→ **EXERCISE**: Return only those lines of the listing that hold the word "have".

→ **DATA PROVIDED**:
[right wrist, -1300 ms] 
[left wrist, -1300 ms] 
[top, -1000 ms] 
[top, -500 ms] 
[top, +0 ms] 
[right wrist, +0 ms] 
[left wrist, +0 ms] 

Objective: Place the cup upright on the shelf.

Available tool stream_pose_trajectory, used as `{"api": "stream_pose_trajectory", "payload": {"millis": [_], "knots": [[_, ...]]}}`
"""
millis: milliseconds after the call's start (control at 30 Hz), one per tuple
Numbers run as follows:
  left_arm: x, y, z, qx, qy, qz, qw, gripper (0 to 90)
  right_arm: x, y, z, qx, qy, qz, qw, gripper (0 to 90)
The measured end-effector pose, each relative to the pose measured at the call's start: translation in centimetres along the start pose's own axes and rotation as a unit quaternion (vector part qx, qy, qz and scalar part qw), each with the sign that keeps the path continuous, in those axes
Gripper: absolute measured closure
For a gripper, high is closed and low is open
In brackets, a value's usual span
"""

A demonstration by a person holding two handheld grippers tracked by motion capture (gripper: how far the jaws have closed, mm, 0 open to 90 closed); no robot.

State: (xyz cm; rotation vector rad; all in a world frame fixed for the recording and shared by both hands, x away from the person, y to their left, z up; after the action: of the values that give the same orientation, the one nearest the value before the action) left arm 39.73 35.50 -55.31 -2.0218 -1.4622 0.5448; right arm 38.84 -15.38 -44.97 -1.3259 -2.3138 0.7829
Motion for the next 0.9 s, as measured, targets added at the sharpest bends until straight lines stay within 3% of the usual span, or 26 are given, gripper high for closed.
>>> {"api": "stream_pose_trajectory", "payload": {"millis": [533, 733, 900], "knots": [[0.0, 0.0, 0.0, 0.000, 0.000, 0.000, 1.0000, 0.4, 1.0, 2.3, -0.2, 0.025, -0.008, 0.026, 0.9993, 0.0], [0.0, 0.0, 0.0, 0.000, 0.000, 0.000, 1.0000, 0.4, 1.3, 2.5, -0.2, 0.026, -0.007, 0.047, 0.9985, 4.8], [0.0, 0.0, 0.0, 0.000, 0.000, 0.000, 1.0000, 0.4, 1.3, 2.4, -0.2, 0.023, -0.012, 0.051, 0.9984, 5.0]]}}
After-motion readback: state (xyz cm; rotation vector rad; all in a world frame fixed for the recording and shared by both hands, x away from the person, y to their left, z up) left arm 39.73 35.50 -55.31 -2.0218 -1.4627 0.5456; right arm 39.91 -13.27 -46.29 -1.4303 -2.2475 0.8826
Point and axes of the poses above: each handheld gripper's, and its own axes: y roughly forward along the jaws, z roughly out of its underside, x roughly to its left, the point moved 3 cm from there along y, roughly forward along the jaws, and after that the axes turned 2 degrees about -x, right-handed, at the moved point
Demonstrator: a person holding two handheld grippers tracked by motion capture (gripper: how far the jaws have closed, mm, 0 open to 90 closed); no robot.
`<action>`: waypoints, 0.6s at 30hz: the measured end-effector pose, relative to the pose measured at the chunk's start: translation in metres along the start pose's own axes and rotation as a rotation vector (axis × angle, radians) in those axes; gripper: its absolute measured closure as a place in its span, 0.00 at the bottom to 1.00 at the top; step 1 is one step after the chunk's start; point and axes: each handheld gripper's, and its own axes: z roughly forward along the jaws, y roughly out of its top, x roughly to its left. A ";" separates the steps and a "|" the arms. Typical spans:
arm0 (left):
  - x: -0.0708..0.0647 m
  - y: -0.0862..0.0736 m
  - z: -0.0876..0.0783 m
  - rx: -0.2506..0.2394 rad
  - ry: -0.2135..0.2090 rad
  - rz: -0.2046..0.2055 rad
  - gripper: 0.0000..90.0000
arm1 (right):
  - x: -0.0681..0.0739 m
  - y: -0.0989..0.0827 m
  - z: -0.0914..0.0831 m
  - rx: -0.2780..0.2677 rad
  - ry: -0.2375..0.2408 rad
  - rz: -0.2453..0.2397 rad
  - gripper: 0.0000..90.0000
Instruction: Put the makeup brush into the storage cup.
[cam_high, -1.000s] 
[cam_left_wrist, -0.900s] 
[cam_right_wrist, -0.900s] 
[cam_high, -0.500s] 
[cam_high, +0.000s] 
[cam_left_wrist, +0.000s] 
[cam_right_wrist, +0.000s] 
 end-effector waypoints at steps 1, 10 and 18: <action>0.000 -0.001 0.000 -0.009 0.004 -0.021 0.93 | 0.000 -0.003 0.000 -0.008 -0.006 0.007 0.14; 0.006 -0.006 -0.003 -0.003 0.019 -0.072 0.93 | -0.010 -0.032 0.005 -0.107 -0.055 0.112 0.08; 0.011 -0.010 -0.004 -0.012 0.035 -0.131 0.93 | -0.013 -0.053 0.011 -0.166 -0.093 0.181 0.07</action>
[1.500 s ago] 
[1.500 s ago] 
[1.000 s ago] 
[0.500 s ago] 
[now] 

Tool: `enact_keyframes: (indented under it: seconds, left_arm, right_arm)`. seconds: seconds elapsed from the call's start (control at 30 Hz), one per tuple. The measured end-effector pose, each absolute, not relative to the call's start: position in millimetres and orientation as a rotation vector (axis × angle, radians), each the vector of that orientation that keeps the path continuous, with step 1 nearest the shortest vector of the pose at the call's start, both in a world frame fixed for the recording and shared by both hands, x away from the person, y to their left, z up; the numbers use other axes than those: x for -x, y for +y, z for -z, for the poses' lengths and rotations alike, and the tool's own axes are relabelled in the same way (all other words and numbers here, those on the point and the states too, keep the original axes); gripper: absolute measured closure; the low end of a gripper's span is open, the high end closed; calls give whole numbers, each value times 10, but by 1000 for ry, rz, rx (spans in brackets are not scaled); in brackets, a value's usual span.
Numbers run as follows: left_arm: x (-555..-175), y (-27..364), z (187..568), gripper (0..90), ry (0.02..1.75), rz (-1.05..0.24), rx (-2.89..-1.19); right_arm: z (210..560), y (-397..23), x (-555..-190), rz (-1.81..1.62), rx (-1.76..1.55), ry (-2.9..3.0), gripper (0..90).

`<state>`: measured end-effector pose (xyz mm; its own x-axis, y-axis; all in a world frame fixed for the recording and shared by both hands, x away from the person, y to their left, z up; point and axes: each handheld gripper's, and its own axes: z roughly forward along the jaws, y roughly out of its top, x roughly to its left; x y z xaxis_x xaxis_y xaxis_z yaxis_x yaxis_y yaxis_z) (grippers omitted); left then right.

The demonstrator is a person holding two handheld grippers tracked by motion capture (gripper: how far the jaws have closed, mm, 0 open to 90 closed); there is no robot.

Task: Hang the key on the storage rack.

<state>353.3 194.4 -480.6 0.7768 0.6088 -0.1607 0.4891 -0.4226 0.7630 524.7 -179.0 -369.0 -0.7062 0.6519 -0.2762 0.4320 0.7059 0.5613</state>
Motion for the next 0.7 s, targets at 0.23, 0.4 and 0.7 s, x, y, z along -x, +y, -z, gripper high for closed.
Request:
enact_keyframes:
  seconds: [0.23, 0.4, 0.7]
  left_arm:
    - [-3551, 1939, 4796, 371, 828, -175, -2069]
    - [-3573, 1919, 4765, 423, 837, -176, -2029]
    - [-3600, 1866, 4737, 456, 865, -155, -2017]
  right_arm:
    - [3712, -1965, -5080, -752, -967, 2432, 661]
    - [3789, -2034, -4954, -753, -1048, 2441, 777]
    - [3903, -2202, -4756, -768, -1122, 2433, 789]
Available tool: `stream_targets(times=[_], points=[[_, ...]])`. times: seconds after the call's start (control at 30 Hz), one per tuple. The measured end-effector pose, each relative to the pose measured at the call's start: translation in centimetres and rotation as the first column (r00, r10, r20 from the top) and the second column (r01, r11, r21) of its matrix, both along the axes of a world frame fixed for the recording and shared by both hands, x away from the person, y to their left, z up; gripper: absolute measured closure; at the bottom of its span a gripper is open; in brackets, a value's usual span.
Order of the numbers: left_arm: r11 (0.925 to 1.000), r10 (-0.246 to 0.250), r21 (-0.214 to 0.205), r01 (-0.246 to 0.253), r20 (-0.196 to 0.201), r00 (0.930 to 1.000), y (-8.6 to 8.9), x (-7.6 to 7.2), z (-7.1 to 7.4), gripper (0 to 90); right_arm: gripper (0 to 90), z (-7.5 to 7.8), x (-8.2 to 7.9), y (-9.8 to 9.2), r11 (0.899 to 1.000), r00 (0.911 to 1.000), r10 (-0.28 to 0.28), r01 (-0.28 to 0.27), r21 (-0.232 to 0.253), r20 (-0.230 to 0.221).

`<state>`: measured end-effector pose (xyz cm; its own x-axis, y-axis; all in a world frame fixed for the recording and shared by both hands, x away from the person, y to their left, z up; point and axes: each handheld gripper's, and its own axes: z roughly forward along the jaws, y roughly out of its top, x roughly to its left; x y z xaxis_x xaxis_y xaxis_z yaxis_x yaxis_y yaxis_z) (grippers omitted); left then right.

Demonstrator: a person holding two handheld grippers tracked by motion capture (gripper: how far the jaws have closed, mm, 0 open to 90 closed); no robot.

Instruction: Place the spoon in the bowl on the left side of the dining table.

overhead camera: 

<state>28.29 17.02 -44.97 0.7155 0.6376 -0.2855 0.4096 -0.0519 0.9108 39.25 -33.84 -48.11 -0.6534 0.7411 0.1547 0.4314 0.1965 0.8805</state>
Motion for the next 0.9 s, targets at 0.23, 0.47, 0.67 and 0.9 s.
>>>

→ **SOLUTION TO THIS TASK**:
A demonstration by a person holding two handheld grippers tracked by motion capture (gripper: how far the jaws have closed, mm, 0 open to 90 closed); no robot.
Demonstrator: a person holding two handheld grippers tracked by motion capture (gripper: how far the jaws have closed, mm, 0 open to 90 closed); no robot.
The demonstrator is a person holding two handheld grippers tracked by motion capture (gripper: how far the jaws have closed, mm, 0 open to 90 closed); there is no robot.
Demonstrator: a person holding two handheld grippers tracked by motion capture (gripper: how far the jaws have closed, mm, 0 open to 90 closed); no robot.

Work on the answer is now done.